§ Task objective
Exact transcription, pictures omitted: reproduce the listing below.
Start of Exercise material
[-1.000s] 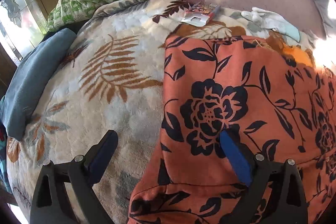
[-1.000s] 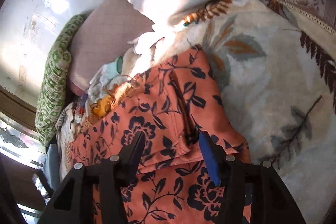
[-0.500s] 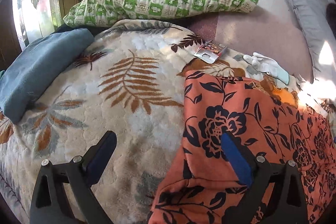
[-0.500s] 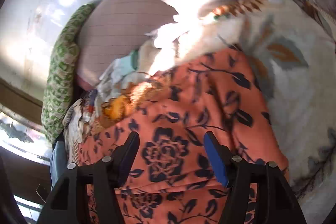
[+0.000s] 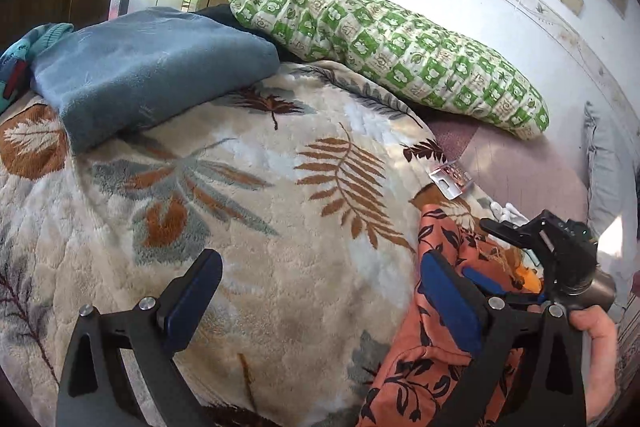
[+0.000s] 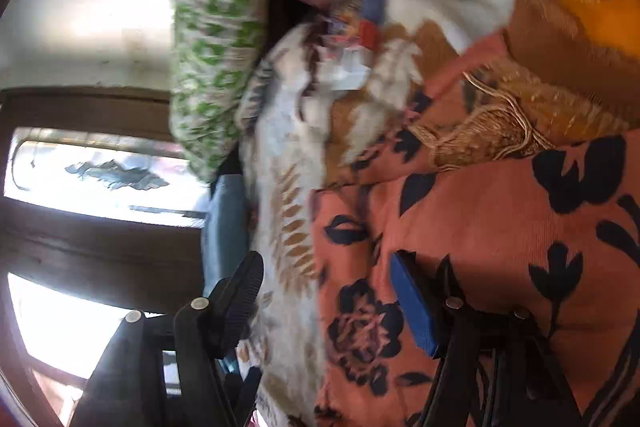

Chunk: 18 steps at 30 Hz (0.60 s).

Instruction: Fold small clothes

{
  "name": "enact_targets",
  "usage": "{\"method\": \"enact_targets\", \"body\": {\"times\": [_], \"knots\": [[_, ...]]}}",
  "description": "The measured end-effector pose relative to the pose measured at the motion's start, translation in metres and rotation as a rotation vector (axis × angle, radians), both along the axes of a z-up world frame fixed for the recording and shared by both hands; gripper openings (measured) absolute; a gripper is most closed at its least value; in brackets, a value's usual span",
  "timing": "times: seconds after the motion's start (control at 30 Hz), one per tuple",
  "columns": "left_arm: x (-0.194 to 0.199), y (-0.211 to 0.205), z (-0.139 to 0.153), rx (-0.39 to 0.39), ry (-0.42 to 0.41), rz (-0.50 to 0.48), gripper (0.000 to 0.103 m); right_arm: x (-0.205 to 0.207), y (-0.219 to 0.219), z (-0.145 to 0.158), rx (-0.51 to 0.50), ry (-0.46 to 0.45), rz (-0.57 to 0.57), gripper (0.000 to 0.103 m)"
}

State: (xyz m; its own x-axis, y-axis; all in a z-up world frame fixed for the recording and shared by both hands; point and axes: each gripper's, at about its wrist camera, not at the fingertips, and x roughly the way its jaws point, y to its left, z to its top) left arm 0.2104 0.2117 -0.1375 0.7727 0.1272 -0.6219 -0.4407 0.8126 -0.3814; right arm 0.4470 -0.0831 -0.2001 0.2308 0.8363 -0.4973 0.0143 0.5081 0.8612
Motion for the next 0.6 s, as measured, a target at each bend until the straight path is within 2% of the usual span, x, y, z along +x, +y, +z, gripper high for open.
{"method": "enact_targets", "body": {"times": [0.03,0.13,0.17,0.2,0.23,0.27,0.3,0.33,0.4,0.47,0.53,0.6], "knots": [[-0.001,0.001,0.001,-0.001,0.001,0.001,0.1,-0.002,-0.002,0.001,0.024,-0.002,-0.054,0.066],[-0.001,0.005,0.001,-0.039,-0.012,0.005,0.1,-0.008,0.005,0.025,-0.026,-0.041,-0.029,0.068],[-0.001,0.003,0.001,-0.041,-0.015,-0.002,0.1,-0.011,0.006,0.033,-0.008,-0.059,-0.046,0.069],[0.0,0.002,0.002,-0.035,-0.017,-0.007,0.1,-0.011,0.004,0.038,0.022,-0.078,-0.058,0.075],[0.0,0.0,0.003,-0.02,-0.02,-0.01,0.1,-0.011,0.009,0.037,0.003,-0.104,-0.059,0.079],[0.0,0.0,0.003,-0.004,-0.019,-0.012,0.1,-0.006,0.013,0.03,-0.106,-0.093,-0.053,0.081],[0.0,0.0,0.003,0.006,-0.016,-0.01,0.1,-0.003,0.019,0.015,-0.148,-0.064,-0.018,0.079],[0.0,0.001,0.002,0.006,-0.011,-0.008,0.1,-0.005,0.012,0.016,-0.13,-0.089,-0.035,0.079],[0.0,0.003,-0.001,-0.012,-0.003,-0.004,0.1,-0.01,0.009,0.031,-0.13,-0.077,-0.039,0.079],[0.001,0.001,-0.001,-0.012,-0.002,-0.005,0.1,-0.017,0.004,0.05,-0.177,-0.13,-0.01,0.079],[0.002,-0.005,-0.001,0.019,-0.005,-0.013,0.1,-0.023,-0.012,0.062,-0.226,-0.19,-0.028,0.079],[0.004,-0.01,-0.001,0.042,-0.001,-0.029,0.1,-0.024,-0.045,0.044,-0.312,-0.163,-0.112,0.079]]}}
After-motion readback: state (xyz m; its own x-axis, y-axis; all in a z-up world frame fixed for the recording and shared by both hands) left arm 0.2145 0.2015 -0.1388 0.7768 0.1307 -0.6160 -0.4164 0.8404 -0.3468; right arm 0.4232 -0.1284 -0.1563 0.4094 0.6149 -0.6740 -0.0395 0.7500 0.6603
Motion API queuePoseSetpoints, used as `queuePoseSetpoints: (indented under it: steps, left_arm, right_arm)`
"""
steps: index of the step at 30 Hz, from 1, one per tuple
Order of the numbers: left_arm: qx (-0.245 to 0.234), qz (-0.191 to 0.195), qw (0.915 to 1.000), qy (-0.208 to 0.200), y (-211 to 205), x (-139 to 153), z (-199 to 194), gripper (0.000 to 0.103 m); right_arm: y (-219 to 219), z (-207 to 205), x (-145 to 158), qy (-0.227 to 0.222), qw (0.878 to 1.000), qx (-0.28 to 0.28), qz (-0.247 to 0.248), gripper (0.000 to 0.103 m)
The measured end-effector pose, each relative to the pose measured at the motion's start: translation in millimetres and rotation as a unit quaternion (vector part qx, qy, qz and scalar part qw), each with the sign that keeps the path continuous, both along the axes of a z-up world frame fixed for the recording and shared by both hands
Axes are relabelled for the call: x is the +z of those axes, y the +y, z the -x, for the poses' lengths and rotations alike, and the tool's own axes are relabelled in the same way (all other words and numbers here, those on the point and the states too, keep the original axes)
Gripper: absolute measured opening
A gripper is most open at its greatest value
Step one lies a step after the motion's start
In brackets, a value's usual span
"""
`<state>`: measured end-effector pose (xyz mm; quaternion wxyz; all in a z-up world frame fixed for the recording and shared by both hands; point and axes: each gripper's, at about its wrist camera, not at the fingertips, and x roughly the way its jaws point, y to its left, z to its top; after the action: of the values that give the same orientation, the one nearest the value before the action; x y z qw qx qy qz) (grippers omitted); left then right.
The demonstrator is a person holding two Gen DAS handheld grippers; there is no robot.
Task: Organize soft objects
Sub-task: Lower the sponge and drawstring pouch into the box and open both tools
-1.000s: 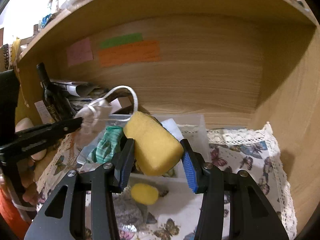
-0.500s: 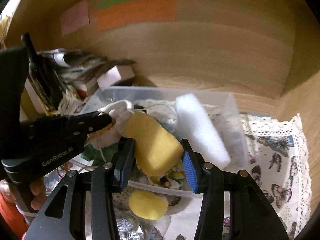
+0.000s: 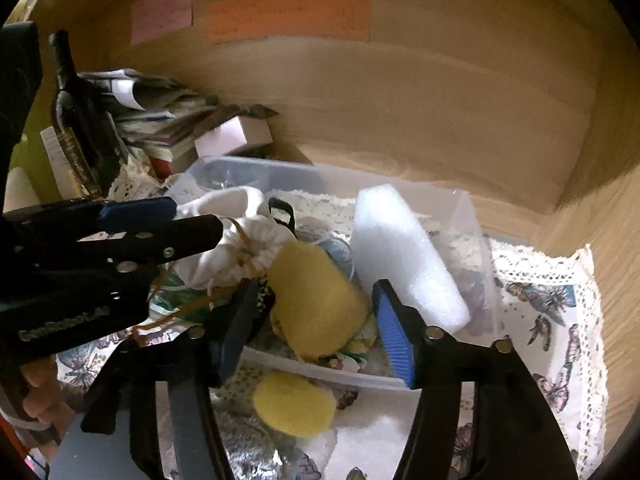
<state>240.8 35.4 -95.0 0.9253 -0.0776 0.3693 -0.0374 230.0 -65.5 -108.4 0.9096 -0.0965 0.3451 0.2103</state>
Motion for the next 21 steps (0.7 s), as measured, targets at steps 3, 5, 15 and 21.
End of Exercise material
§ Problem solution
[-1.000s] 
[-1.000s] 
[-0.500s] 
[-0.500s] 
[+0.000s] 
[+0.000s] 

Chunk: 18 steps at 30 Hz (0.60 s).

Instruction: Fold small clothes

{
  "name": "enact_targets",
  "usage": "{\"method\": \"enact_targets\", \"body\": {\"times\": [_], \"knots\": [[_, ...]]}}",
  "description": "The measured end-effector pose relative to the pose measured at the motion's start, translation in metres and rotation as a rotation vector (axis × angle, radians), both along the axes of a z-up world frame fixed for the recording and shared by both hands; gripper openings (measured) absolute; a gripper is most closed at its least value; in brackets, a value's usual span",
  "timing": "times: seconds after the motion's start (control at 30 Hz), one per tuple",
  "columns": "left_arm: x (-0.194 to 0.199), y (-0.211 to 0.205), z (-0.139 to 0.153), rx (-0.39 to 0.39), ry (-0.42 to 0.41), rz (-0.50 to 0.48), gripper (0.000 to 0.103 m); right_arm: x (-0.205 to 0.207), y (-0.219 to 0.219), z (-0.145 to 0.158), rx (-0.51 to 0.50), ry (-0.46 to 0.45), rz (-0.57 to 0.57), gripper (0.000 to 0.103 m)"
}

State: (xyz m; its own x-axis, y-axis; all in a z-up world frame fixed for the recording and shared by both hands; point and axes: each gripper's, at about its wrist camera, not at the fingertips, and x roughly the way its jaws point, y to its left, z to its top) left arm 0.2104 0.2117 -0.1375 0.7727 0.1272 -0.6219 -0.4407 0.8126 -0.3814; right arm 0.4470 -0.0831 -0.2001 0.2308 0.8363 -0.4973 0.0143 0.5081 0.8612
Motion for the next 0.6 s, as measured, a target at each bend until the straight path is within 2% of the usual span, x, y, z along +x, +y, +z, gripper high for open.
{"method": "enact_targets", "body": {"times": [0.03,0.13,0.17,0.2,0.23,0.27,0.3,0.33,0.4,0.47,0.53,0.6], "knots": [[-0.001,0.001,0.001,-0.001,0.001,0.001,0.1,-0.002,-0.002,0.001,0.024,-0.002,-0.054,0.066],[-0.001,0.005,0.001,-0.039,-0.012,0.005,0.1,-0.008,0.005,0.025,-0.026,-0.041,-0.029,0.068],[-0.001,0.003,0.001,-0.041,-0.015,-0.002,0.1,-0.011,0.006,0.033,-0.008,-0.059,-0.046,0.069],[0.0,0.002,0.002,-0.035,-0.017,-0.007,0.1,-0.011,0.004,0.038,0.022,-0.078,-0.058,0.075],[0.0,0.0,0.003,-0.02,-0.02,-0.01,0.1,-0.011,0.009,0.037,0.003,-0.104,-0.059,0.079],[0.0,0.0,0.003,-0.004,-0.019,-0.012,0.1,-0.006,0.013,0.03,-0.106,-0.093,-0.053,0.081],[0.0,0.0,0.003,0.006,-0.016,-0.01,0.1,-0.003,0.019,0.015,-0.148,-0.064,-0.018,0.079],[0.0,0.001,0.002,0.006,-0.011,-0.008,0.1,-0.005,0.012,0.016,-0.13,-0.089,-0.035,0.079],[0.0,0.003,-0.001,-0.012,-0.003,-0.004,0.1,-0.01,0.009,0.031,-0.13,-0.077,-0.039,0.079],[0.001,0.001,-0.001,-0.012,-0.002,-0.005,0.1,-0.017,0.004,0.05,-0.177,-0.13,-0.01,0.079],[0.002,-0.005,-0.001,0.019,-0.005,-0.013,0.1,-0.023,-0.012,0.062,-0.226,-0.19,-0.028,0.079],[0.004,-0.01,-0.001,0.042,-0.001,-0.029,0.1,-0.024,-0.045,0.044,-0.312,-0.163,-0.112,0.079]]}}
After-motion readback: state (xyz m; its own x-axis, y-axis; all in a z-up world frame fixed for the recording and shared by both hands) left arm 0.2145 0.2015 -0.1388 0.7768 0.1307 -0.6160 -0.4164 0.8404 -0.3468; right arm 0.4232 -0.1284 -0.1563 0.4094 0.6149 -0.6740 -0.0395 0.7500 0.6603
Motion API queuePoseSetpoints, used as `queuePoseSetpoints: (indented under it: steps, left_arm, right_arm)`
"""
steps: index of the step at 30 Hz, from 1, one per tuple
Order of the numbers: left_arm: qx (-0.245 to 0.234), qz (-0.191 to 0.195), qw (0.915 to 1.000), qy (-0.208 to 0.200), y (-211 to 205), x (-139 to 153), z (-199 to 194), gripper (0.000 to 0.103 m); right_arm: y (-219 to 219), z (-207 to 205), x (-145 to 158), qy (-0.227 to 0.222), qw (0.878 to 1.000), qx (-0.28 to 0.28), qz (-0.247 to 0.248), gripper (0.000 to 0.103 m)
The measured end-effector pose, each relative to the pose measured at the motion's start: translation in millimetres and rotation as a unit quaternion (vector part qx, qy, qz and scalar part qw), each with the sign that keeps the path continuous, both along the axes of a z-up world frame fixed for the recording and shared by both hands
Axes are relabelled for the call: x is the +z of those axes, y the +y, z the -x, for the poses' lengths and rotations alike, and the tool's own axes are relabelled in the same way (all other words and numbers here, those on the point and the states too, keep the original axes)
Gripper: absolute measured opening
A gripper is most open at its greatest value
Step one lies a step after the motion's start
In brackets, a value's usual span
"""
`<state>`: measured end-effector pose (xyz mm; quaternion wxyz; all in a z-up world frame fixed for the recording and shared by both hands; point and axes: each gripper's, at about its wrist camera, not at the fingertips, and x roughly the way its jaws point, y to its left, z to its top; after the action: of the values that give the same orientation, the one nearest the value before the action; x y z qw qx qy qz) (grippers omitted); left then right.
The demonstrator is a person holding two Gen DAS handheld grippers; there is no robot.
Task: Organize soft objects
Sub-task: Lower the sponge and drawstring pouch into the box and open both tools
-1.000s: 
-0.500s: 
+0.000s: 
<state>240.8 35.4 -95.0 0.9253 -0.0776 0.3693 -0.0374 230.0 -65.5 -108.4 0.9096 -0.0965 0.3451 0.2103</state>
Motion for the next 21 steps (0.7 s), as measured, targets at steps 3, 5, 15 and 21.

This output is complete, so the exercise is closed.